The accuracy, precision and recall were on an atomistic basis. Precision is the number of true reactive predictions over the total number of reactive predictions. Recall is the number of true reactive predictions over the total number of reactive atoms in the dataset. At the molecular level, the percentage sets of reactants with no fault predictions, no more than one fault prediction and all reactive atoms predicted correctly were calculated. The standard deviations of the performance metrics are relatively small. This demonstrates the robustness of the model in covering the chemical space with only a fraction of the entire dataset.
The model performance improves when the neighbours' connectivity and bond strength descriptors are included in the model training. Fig. 5 showcases examples where noticeable improvements are observed when extending the range of chemical environments included in the descriptors for each atom. Example A4 shows possible enolisation reaction pathways from an 1,3-dicarbonyl compound. Alpha carbon atoms are correctly predicted as reactive when including the neighbours' connectivity and bond strength descriptors in model training. Example A5 describes a scenario where primary carbon atoms, which tend to be involved in SN2 or E2 reactions when connected to a good leaving group, are predicted incorrectly as reactive. These primary carbon atoms are predicted as unreactive in the model trained with the bond strength descriptors, which presumably reinforce the recognition that the carbon atoms are not connected to any good leaving group. The predictions on the reactivity can hint at the possible products from the reactants. In many cases, only the predictions from the ‘two-bond +’ model can account for all the competitive pathways in the dataset. These examples highlight the effectiveness of the bond strength and connectivity descriptors in describing the chemistry within a two-bond range and indicating the local chemical environment.
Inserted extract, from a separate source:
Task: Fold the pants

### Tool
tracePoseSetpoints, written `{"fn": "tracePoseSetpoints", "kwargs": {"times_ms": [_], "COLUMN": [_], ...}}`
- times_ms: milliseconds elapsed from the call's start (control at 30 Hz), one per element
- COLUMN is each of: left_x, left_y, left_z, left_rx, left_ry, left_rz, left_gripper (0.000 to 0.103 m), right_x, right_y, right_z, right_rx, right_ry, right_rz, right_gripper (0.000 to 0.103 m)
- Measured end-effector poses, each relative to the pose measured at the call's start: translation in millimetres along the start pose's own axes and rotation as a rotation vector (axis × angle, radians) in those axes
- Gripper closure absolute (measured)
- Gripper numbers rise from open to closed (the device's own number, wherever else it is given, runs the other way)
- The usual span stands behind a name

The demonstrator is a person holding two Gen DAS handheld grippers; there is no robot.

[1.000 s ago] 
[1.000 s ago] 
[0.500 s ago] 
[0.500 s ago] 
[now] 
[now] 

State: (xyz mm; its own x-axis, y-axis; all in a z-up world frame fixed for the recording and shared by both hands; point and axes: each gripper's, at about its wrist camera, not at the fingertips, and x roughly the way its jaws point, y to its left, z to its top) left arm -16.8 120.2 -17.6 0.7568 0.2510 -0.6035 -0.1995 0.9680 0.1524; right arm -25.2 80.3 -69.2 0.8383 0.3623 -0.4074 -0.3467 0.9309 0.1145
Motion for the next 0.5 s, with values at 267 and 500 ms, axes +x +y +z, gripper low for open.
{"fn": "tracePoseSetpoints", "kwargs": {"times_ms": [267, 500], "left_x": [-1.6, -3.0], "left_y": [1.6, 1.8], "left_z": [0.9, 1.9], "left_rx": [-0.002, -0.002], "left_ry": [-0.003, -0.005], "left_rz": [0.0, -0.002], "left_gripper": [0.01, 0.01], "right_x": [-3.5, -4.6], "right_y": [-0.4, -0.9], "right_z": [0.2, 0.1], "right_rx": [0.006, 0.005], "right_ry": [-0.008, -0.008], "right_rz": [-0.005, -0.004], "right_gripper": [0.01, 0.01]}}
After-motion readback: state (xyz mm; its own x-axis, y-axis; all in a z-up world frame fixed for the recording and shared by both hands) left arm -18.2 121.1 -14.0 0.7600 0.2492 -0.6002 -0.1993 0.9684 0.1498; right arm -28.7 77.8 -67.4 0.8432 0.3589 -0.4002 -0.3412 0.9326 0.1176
Fig. 5 Case studies on the results from model evaluation with the first-year dataset. The annotations on the fault predictions are in purple. |
The first-year reaction dataset covers a wide range of reactions. Thus, the model performance deficiencies could be due to the lack of corresponding examples in the training dataset for the types of reaction present in the test dataset. We split the first-year dataset and checked the compositions to ensure that all types of reactions present in the test dataset have appeared in the train dataset. Details of the split are presented in ESI Fig. S8.† With the selected dataset and using the ‘two-bond +’ descriptor array, there is no more than one fault prediction in 70.0% of the sets of reactants in the testing dataset (ESI Table S12† entry 3) as opposed to 45.0% from random sampling test (Table 2 entry 3).
Case studies also help to understand the limitations of the model. Firstly, it is within the expectations that the models cannot predict the reactivity of atoms which requires the consideration of the chemical environment beyond two bonds from the site of connectivity changes. While bond strength and the ring component descriptors recognise the different chemical environments, they do not explicitly describe the specific atom arrangements beyond the two-bond distance from the atom. Many of the false predictions of unreactive behaviour of the ‘two-bond +’ model come from the alpha proton of the carbonyl or leaving group in enolisation E2 reactions. The motif at the reaction site extends beyond two bonds for these reactions. An exception is example A1. The alpha protons in the aldehyde are accurately predicted as reactive even though the protons are three bonds away from the carbonyl group. Here, it is likely that the correct predictions are made based on the wrong reason. These protons are predicted to be reactive because they are at the alpha position relative to the chloride. Cases of mistaken reactive predictions, such as example A2, show that the model consistently predicted the alpha proton to the chloride group as reactive.
At times, the model may encounter challenges in extrapolating beyond the training data, even when there are reactions of the same type in the training dataset. This becomes especially apparent when dealing with unfamiliar chemical groups that involve changes in connectivity. Fig. 5 A6 illustrates such a scenario. ‘C–I’ has not been presented as a leaving group in the training dataset SN2 reactions, contributing to the fault unreactive prediction of the C atom in ‘C–I’ for example A6 in the testing dataset.
To assess the model trained on all first-year reactions (i.e. 2473 atomic descriptor arrays and labels from 108 sets of reactants), we conducted tests using past exam questions from the University of Cambridge. The outcome is presented in Fig. 6. There is no more than one mistaken prediction in each reaction. This demonstrates the performance of the model in a real-world context.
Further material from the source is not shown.